— WHAT YOU SHOULD DO —
Write out, from the entries below, exactly the lines that run between the lines holding "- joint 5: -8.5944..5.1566" and "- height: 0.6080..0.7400", inclusive, and stop there.

— RECORDS SHOWN —
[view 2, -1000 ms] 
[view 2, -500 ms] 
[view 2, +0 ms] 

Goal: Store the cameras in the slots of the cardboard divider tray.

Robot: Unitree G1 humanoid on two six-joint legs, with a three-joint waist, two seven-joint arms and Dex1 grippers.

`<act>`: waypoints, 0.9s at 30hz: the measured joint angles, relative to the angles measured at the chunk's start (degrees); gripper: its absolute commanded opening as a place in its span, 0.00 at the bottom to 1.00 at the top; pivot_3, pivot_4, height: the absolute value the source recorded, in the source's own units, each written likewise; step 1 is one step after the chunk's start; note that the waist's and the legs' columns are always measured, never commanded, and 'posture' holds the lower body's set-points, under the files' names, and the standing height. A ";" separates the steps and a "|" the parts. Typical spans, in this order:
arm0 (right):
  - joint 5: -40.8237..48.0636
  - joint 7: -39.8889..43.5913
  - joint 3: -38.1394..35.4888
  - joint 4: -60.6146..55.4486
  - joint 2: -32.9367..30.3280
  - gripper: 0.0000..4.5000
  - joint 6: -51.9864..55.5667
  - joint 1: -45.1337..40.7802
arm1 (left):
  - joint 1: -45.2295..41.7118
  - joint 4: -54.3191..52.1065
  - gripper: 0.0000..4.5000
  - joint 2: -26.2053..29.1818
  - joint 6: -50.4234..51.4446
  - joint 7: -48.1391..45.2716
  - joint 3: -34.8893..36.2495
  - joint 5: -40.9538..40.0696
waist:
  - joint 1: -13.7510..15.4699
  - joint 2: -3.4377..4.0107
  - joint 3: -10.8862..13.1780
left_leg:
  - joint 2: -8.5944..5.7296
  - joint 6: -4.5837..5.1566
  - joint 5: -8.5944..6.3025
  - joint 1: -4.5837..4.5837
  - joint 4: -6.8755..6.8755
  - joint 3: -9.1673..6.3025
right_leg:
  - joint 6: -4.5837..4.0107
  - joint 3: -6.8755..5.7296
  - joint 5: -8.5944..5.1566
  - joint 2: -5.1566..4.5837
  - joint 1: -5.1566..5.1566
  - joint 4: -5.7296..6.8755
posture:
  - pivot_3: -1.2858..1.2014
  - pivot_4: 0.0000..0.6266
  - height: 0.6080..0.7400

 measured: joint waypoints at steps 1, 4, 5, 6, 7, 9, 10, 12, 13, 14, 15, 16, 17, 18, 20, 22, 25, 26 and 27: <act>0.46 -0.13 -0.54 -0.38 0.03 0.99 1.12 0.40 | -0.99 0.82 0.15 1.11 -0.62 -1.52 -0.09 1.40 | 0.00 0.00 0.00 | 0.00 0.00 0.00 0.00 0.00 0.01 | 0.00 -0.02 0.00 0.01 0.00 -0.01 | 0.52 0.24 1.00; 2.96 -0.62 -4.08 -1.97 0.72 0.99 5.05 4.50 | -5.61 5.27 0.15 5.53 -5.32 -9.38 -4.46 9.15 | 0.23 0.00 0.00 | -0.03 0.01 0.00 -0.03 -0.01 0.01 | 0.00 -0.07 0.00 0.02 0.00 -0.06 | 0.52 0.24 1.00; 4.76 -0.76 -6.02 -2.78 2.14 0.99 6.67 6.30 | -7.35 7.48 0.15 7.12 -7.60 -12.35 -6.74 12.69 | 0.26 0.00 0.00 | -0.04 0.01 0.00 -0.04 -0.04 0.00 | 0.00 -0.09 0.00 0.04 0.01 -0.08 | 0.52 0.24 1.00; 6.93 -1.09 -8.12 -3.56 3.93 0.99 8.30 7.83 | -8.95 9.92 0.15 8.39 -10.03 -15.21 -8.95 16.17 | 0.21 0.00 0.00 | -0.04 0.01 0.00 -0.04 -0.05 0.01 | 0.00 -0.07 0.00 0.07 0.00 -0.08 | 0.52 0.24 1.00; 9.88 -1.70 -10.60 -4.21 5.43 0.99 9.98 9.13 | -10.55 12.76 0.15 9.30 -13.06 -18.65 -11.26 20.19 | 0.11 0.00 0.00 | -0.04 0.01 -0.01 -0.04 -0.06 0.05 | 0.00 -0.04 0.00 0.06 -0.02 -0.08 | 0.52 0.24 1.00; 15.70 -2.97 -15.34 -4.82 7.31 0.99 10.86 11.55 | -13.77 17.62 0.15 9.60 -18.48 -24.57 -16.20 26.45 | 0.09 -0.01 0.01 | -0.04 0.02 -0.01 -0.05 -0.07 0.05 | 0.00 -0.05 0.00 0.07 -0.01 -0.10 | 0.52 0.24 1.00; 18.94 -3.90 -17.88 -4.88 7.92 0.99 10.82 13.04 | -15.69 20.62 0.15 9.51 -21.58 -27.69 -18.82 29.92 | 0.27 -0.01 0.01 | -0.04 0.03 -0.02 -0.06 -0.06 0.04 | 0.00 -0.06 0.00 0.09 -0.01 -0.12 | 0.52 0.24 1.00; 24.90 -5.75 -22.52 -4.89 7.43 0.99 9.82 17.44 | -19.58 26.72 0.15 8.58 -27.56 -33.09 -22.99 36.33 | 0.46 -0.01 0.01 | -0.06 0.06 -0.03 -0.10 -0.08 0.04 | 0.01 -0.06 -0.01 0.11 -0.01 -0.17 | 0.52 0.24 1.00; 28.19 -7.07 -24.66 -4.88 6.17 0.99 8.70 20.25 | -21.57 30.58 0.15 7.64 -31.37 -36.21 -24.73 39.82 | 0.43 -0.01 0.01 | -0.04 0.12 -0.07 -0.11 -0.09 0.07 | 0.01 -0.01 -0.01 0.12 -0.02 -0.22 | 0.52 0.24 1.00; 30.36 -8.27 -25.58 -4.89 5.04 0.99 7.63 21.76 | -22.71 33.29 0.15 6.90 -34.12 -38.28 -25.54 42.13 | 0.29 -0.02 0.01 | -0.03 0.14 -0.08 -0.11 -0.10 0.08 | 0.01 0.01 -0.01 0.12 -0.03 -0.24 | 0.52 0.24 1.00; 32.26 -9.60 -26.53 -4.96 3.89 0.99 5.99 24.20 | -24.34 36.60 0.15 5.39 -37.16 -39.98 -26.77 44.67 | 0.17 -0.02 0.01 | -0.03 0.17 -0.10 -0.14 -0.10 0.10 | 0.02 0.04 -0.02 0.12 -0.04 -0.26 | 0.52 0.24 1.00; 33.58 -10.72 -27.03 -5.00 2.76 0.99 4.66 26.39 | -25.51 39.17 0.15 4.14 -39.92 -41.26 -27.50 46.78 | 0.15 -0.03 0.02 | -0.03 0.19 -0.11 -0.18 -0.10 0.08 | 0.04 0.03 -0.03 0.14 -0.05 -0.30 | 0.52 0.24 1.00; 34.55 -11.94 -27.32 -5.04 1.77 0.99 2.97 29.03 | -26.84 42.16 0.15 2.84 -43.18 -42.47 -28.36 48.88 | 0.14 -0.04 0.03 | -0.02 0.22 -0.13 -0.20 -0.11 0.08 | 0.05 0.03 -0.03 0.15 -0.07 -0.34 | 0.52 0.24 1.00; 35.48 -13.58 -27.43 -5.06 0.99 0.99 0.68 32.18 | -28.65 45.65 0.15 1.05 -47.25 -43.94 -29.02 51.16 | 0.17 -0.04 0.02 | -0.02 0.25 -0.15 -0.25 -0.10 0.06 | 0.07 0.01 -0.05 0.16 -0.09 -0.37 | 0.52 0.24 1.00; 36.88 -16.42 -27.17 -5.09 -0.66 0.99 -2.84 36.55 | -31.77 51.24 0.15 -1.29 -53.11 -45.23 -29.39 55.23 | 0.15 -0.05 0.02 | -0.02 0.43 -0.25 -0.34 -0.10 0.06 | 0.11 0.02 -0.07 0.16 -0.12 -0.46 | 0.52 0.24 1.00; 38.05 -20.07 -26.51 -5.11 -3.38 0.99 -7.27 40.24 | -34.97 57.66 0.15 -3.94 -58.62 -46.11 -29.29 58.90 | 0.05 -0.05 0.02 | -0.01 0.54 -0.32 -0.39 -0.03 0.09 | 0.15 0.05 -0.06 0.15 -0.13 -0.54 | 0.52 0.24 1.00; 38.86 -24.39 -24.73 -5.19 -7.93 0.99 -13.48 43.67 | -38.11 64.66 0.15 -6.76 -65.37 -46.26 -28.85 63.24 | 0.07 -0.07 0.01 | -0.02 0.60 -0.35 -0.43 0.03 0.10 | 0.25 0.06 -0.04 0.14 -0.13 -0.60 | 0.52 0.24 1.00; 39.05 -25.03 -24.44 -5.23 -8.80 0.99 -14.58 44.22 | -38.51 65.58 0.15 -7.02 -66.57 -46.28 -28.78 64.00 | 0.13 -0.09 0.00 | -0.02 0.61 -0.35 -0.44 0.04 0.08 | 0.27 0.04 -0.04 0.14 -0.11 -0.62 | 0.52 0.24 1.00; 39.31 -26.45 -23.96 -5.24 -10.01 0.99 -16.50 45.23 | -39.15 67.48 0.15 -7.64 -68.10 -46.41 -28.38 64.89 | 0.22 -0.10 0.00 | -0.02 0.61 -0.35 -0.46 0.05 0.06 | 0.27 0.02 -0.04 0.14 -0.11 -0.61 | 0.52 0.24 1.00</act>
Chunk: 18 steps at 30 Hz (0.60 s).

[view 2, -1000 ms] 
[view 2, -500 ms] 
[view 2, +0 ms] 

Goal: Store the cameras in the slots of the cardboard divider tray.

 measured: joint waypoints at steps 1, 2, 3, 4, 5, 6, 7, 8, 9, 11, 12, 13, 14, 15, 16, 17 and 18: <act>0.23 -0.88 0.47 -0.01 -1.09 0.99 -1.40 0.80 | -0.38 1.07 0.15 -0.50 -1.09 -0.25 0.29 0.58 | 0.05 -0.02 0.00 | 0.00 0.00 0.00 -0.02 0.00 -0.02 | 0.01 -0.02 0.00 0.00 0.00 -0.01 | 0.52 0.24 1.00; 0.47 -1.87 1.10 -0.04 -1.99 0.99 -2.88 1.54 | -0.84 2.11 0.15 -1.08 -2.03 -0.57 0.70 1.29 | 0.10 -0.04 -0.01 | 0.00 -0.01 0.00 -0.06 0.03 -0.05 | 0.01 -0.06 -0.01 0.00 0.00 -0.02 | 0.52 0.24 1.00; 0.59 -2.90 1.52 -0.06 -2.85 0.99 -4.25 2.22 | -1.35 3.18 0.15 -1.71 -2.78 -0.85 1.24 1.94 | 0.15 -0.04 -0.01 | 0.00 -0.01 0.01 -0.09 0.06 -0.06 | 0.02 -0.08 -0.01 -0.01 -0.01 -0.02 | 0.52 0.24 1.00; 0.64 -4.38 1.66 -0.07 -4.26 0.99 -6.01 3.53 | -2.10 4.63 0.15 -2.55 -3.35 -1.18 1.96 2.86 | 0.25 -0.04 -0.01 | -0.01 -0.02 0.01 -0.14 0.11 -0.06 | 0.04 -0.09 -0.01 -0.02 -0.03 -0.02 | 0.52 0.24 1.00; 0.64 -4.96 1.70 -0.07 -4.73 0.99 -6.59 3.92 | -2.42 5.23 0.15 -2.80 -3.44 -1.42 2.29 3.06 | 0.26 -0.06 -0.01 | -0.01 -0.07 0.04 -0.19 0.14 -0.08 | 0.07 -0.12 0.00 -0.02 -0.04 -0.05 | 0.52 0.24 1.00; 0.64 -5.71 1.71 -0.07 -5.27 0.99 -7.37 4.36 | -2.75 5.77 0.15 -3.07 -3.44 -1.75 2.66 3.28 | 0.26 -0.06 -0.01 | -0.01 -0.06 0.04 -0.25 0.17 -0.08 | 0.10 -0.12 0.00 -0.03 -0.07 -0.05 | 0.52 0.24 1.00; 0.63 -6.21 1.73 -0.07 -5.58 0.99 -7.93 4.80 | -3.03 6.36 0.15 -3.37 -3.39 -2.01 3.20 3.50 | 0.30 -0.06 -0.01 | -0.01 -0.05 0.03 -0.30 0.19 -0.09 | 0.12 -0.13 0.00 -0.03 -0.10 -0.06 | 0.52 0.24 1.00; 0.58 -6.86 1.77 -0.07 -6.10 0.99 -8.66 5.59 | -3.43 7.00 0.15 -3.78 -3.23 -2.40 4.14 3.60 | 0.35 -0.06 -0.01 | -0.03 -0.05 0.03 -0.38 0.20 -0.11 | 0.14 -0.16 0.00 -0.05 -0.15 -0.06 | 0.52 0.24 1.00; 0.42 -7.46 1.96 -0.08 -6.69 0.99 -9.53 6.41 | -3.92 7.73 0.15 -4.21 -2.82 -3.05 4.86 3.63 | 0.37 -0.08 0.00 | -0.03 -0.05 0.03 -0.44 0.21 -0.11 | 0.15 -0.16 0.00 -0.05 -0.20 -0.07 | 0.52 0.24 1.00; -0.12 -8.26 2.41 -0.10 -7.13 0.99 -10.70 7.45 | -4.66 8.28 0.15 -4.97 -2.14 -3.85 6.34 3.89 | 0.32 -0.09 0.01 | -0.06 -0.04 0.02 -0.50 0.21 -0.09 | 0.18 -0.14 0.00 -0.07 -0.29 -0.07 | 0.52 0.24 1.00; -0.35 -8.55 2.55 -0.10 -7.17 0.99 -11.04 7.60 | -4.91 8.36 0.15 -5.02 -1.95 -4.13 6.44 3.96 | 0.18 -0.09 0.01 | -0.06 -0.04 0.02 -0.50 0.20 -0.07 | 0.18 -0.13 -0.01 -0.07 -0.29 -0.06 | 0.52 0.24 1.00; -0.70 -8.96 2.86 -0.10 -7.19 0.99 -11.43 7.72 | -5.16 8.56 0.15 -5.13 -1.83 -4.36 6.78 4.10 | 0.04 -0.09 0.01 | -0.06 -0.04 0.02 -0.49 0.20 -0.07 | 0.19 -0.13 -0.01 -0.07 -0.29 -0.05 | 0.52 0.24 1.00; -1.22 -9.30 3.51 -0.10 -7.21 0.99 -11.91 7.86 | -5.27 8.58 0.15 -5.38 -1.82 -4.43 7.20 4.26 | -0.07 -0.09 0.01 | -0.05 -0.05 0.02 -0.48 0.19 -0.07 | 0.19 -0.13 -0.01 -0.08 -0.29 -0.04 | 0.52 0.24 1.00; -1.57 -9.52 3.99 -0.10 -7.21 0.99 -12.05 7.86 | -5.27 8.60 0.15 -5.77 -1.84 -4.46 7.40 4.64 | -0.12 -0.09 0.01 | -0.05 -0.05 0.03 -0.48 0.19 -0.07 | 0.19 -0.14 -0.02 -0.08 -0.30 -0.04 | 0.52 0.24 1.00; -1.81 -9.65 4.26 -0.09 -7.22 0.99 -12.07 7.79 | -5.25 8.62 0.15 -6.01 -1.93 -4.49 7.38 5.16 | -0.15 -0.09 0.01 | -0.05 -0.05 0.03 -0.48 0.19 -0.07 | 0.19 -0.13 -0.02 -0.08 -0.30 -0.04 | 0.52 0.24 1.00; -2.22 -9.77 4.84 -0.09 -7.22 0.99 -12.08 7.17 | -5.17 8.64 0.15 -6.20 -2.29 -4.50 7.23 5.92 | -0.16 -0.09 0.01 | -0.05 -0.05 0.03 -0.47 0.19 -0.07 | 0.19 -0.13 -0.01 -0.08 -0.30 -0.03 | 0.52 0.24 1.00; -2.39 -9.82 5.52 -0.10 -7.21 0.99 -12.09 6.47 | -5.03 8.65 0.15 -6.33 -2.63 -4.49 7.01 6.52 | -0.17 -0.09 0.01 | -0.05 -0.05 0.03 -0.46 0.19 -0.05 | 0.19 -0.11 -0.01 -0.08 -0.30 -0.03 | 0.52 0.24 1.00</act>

— WRITTEN RESPONSE —
  - joint 5: -8.5944..5.1566
  - joint 2: -5.1566..4.5837
  - joint 1: -5.1566..5.1566
  - joint 4: -5.7296..6.8755
posture:
  - pivot_3: -1.2858..1.2014
  - pivot_4: 0.0000..0.6266
  - height: 0.6080..0.7400

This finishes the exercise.